Directions for this task:
In which lines of the data does the string "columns" appear? Copy every one.

■ ■ ■ ■ ■ ■ ■

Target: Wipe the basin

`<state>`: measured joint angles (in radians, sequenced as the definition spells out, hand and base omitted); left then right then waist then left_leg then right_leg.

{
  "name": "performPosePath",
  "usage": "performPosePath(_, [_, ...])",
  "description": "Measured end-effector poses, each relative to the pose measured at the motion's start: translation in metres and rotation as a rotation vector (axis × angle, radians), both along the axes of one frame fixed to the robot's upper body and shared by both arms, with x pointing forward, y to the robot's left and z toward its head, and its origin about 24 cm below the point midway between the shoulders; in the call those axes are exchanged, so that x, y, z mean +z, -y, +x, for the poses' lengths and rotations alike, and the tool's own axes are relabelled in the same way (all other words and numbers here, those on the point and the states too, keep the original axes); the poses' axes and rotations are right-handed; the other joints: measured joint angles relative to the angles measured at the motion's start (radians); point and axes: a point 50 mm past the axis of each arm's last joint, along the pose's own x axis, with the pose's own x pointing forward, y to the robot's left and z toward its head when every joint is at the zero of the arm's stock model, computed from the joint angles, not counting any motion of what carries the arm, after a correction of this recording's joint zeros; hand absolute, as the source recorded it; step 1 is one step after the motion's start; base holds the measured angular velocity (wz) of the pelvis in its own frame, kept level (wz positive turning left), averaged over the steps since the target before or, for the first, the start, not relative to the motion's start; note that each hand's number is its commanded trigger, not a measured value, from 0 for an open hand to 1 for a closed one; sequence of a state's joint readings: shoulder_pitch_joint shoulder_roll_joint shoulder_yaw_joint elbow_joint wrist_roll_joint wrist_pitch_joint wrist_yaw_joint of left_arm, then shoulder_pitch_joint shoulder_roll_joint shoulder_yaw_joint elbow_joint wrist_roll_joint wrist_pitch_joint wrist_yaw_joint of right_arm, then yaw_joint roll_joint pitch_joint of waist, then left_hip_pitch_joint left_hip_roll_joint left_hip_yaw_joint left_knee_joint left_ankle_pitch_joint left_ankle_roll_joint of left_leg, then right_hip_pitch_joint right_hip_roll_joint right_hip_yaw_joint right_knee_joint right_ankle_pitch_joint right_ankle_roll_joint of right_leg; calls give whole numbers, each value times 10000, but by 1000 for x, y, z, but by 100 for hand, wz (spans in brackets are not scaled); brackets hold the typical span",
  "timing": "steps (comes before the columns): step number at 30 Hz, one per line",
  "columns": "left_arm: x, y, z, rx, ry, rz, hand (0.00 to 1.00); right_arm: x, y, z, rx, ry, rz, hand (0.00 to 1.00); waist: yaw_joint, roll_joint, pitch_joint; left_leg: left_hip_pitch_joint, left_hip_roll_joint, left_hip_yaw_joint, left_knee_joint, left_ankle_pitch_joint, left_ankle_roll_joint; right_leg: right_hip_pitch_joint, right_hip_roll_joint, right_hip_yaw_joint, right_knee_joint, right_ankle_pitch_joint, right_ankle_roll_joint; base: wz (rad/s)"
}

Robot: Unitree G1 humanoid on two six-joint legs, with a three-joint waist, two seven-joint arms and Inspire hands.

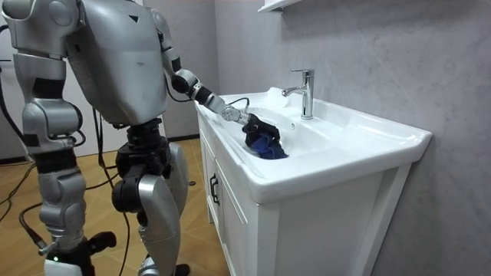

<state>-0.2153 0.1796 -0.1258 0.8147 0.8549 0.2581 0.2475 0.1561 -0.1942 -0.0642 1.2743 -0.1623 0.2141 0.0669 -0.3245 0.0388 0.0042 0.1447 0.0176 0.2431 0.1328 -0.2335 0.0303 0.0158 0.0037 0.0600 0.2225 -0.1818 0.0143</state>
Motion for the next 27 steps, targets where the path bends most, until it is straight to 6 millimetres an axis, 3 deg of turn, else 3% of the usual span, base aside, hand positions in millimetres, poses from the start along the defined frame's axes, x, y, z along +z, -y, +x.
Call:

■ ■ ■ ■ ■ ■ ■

Result of this exercise:
  "timing": "steps (comes before the columns): step number at 30 Hz, one per line",
  "columns": "left_arm: x, y, z, rx, ry, rz, hand (0.00 to 1.00); right_arm: x, y, z, rx, ry, rz, hand (0.00 to 1.00); waist: yaw_joint, roll_joint, pitch_joint; left_leg: left_hip_pitch_joint, left_hip_roll_joint, left_hip_yaw_joint, left_knee_joint, left_ankle_pitch_joint, left_ankle_roll_joint; right_leg: right_hip_pitch_joint, right_hip_roll_joint, right_hip_yaw_joint, right_knee_joint, right_ankle_pitch_joint, right_ankle_roll_joint; base: wz (rad/s)"

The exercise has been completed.